Mi mano por su parte, cobrando vida propia, descendió hasta la costura de mis
calzoncillos, y lentamente introdujo los dedos hasta arremolinarse en el
incipiente vello adolescente que se crispaba en mi bajo vientre, llegando al palo, que masajeé con movimientos que
nunca nadie me había enseñado.
El esperma respingó por los mangos del
sofá. La ilustración de San Sebastián
y las palabras italianas que se concentraban en la página blanca se empaparon.
Constelaciones perladas que con la estrecha luz del sol parecían esplender.

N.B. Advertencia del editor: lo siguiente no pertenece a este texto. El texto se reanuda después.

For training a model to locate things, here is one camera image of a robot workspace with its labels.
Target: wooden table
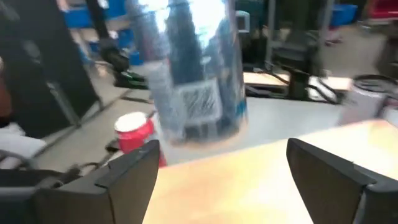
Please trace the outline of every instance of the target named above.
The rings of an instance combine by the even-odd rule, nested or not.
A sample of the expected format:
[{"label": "wooden table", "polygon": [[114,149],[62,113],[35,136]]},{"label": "wooden table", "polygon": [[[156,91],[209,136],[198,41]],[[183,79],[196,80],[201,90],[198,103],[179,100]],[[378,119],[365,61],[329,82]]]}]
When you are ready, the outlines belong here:
[{"label": "wooden table", "polygon": [[[398,179],[398,129],[368,121],[301,140]],[[287,140],[159,171],[145,224],[312,223],[291,176]]]},{"label": "wooden table", "polygon": [[[284,80],[289,80],[290,75],[278,74]],[[285,83],[279,81],[275,77],[272,77],[268,74],[258,74],[258,73],[243,73],[243,80],[245,83],[252,84],[266,84],[266,85],[286,85]],[[351,78],[340,78],[340,77],[329,77],[324,81],[327,85],[332,87],[335,90],[349,90],[351,86],[352,79]]]}]

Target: bottle label
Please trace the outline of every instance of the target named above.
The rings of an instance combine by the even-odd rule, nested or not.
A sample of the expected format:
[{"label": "bottle label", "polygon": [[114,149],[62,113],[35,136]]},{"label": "bottle label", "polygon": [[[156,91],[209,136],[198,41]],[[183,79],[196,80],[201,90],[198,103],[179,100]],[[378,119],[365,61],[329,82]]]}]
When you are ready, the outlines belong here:
[{"label": "bottle label", "polygon": [[182,119],[187,126],[216,122],[221,118],[222,105],[216,78],[176,87],[182,104]]}]

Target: floor
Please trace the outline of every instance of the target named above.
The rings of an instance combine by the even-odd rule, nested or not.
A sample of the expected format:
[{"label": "floor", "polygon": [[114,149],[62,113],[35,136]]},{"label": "floor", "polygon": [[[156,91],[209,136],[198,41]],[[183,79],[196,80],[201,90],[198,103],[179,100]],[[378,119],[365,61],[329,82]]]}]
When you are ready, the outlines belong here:
[{"label": "floor", "polygon": [[377,32],[364,32],[357,25],[340,28],[340,34],[342,43],[322,47],[325,69],[330,70],[334,77],[378,74],[375,63],[386,37]]},{"label": "floor", "polygon": [[[322,57],[326,69],[337,77],[377,73],[373,61],[383,43],[382,35],[364,35],[354,27],[346,27],[341,33],[344,37],[342,44],[323,48]],[[112,86],[112,77],[103,68],[99,73],[91,73],[91,78],[96,91],[106,104],[127,93],[127,89]],[[134,90],[129,96],[148,99],[149,91]],[[339,106],[323,103],[248,98],[249,121],[246,131],[233,142],[209,150],[193,150],[172,147],[161,140],[162,150],[170,165],[241,150],[334,127],[340,109]],[[113,124],[119,116],[132,111],[152,110],[153,106],[147,103],[117,100],[81,129],[52,146],[37,162],[43,169],[62,171],[72,164],[99,161],[105,156],[104,146],[115,137]],[[46,140],[51,141],[61,134],[63,133],[49,136]]]}]

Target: red can
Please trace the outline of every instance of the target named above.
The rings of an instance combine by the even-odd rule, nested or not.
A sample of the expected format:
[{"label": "red can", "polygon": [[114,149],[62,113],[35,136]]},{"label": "red can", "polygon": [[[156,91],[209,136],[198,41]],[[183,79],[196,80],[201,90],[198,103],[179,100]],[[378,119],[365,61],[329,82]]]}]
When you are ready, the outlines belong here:
[{"label": "red can", "polygon": [[[125,154],[138,149],[150,140],[156,139],[154,123],[142,112],[133,112],[121,116],[115,122],[114,129],[118,134],[120,150]],[[166,160],[161,151],[159,167],[166,165]]]}]

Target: blue bin
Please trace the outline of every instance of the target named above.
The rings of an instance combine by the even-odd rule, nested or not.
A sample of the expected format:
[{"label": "blue bin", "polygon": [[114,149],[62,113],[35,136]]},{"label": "blue bin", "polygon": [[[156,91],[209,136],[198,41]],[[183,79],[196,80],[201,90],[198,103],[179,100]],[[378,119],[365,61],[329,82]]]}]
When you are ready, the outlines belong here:
[{"label": "blue bin", "polygon": [[339,27],[352,23],[358,6],[352,4],[335,4],[330,25]]}]

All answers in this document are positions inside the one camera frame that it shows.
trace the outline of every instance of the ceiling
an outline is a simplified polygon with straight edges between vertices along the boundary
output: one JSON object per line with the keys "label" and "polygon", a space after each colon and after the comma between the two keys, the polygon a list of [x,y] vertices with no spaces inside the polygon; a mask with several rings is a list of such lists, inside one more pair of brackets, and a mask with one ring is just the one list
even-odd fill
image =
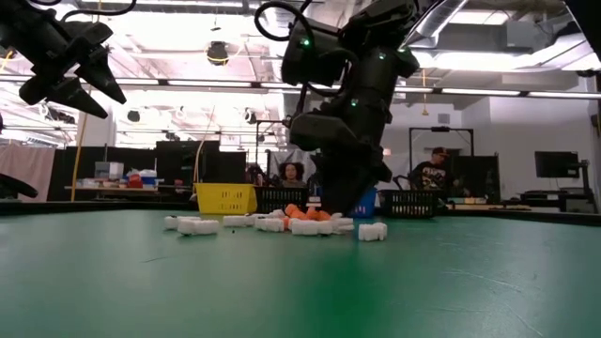
{"label": "ceiling", "polygon": [[[103,9],[123,8],[129,0],[103,0]],[[287,1],[299,6],[301,1]],[[316,0],[306,13],[330,25],[342,26],[368,0]],[[65,0],[55,6],[57,17],[76,8],[97,8],[96,0]],[[281,55],[286,44],[263,38],[254,27],[259,2],[211,0],[139,0],[124,16],[103,17],[115,34],[107,45],[109,64],[121,79],[128,103],[115,109],[117,142],[122,146],[152,146],[165,138],[164,130],[184,130],[187,138],[201,138],[203,131],[240,134],[238,146],[254,151],[254,126],[244,121],[247,112],[260,119],[282,119],[291,113],[296,95],[277,90],[185,88],[177,85],[127,84],[129,79],[177,79],[202,81],[281,82]],[[72,20],[91,21],[79,15]],[[268,10],[263,19],[270,32],[287,33],[292,16]],[[437,38],[426,38],[410,47],[423,70],[404,80],[407,85],[470,88],[520,88],[565,90],[575,86],[573,71],[597,67],[598,59],[581,35],[555,41],[555,33],[571,20],[561,1],[471,0],[442,28]],[[207,60],[212,41],[226,42],[225,66]],[[31,64],[18,55],[0,74],[0,112],[7,126],[37,131],[13,132],[16,140],[40,140],[49,144],[74,144],[76,126],[49,118],[45,107],[27,106],[18,97],[18,85],[2,76],[31,74]],[[409,104],[423,95],[399,97]],[[457,103],[456,96],[431,96],[431,102]],[[79,118],[77,111],[50,104],[50,108]],[[127,119],[137,111],[141,121]],[[63,126],[64,131],[48,129]],[[149,131],[137,132],[136,129]],[[263,148],[285,145],[285,132],[270,126]]]}

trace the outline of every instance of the orange object
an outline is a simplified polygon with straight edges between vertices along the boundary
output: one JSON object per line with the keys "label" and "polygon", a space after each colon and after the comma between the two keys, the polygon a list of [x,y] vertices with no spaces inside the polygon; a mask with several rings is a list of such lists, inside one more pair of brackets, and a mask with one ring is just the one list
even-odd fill
{"label": "orange object", "polygon": [[295,219],[304,220],[304,221],[307,221],[309,219],[307,217],[307,215],[305,215],[304,212],[302,212],[300,210],[293,211],[292,214],[289,216],[290,216],[290,218],[295,218]]}
{"label": "orange object", "polygon": [[286,208],[285,208],[285,210],[284,210],[284,213],[285,213],[287,216],[292,216],[292,213],[293,213],[294,211],[299,211],[299,207],[297,207],[297,206],[295,206],[295,205],[292,205],[292,204],[290,204],[290,205],[288,205],[288,207],[286,207]]}
{"label": "orange object", "polygon": [[326,211],[319,211],[319,217],[317,217],[318,221],[329,221],[331,218],[330,214],[327,213]]}
{"label": "orange object", "polygon": [[282,219],[282,221],[284,221],[284,231],[288,231],[288,228],[290,226],[290,218],[289,217],[284,217]]}
{"label": "orange object", "polygon": [[319,221],[319,211],[316,211],[314,207],[309,207],[307,211],[307,217],[312,221]]}

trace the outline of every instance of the green table surface
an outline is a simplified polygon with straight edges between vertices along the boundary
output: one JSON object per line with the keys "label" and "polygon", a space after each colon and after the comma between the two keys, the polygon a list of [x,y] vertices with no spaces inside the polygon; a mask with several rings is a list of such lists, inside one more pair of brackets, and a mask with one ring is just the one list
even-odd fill
{"label": "green table surface", "polygon": [[0,337],[599,337],[601,229],[392,221],[383,242],[0,218]]}

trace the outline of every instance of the computer monitor
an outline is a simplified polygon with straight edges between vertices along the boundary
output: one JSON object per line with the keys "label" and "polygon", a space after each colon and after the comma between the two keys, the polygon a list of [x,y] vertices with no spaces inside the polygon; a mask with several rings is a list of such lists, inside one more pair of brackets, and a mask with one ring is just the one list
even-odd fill
{"label": "computer monitor", "polygon": [[540,178],[580,178],[578,153],[571,151],[536,151],[536,176]]}

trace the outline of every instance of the woman
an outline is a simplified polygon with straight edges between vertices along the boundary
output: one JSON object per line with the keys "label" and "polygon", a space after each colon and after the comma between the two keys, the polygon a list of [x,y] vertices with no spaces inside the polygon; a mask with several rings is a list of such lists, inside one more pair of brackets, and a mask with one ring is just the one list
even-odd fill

Gemas grisáceas, lechosas, que se escurrían por mi mano; y por el papel cuché que
se había arrugado por la humedad de mis fluidos. Sentí incluso miedo, un miedo
inconcebible frente a ese placer inconmensurable y prístino; un placer vigoroso
y misterioso, “virgen”, que hoy busco a tientas como un hambriento, sobre todo
por las noches en que me devuelvo borracho de vino a mi camastro, olvidado del
honor, vapuleado por el instinto, quedando quieto en mi cama e intentando
recordar aquel primer acceso de placer carnal que me fue regalado en la
intimidad de aquella vieja sala de Rosario, en penumbras y con la familia
deambulando por esta y otras ciudades del mundo.[1]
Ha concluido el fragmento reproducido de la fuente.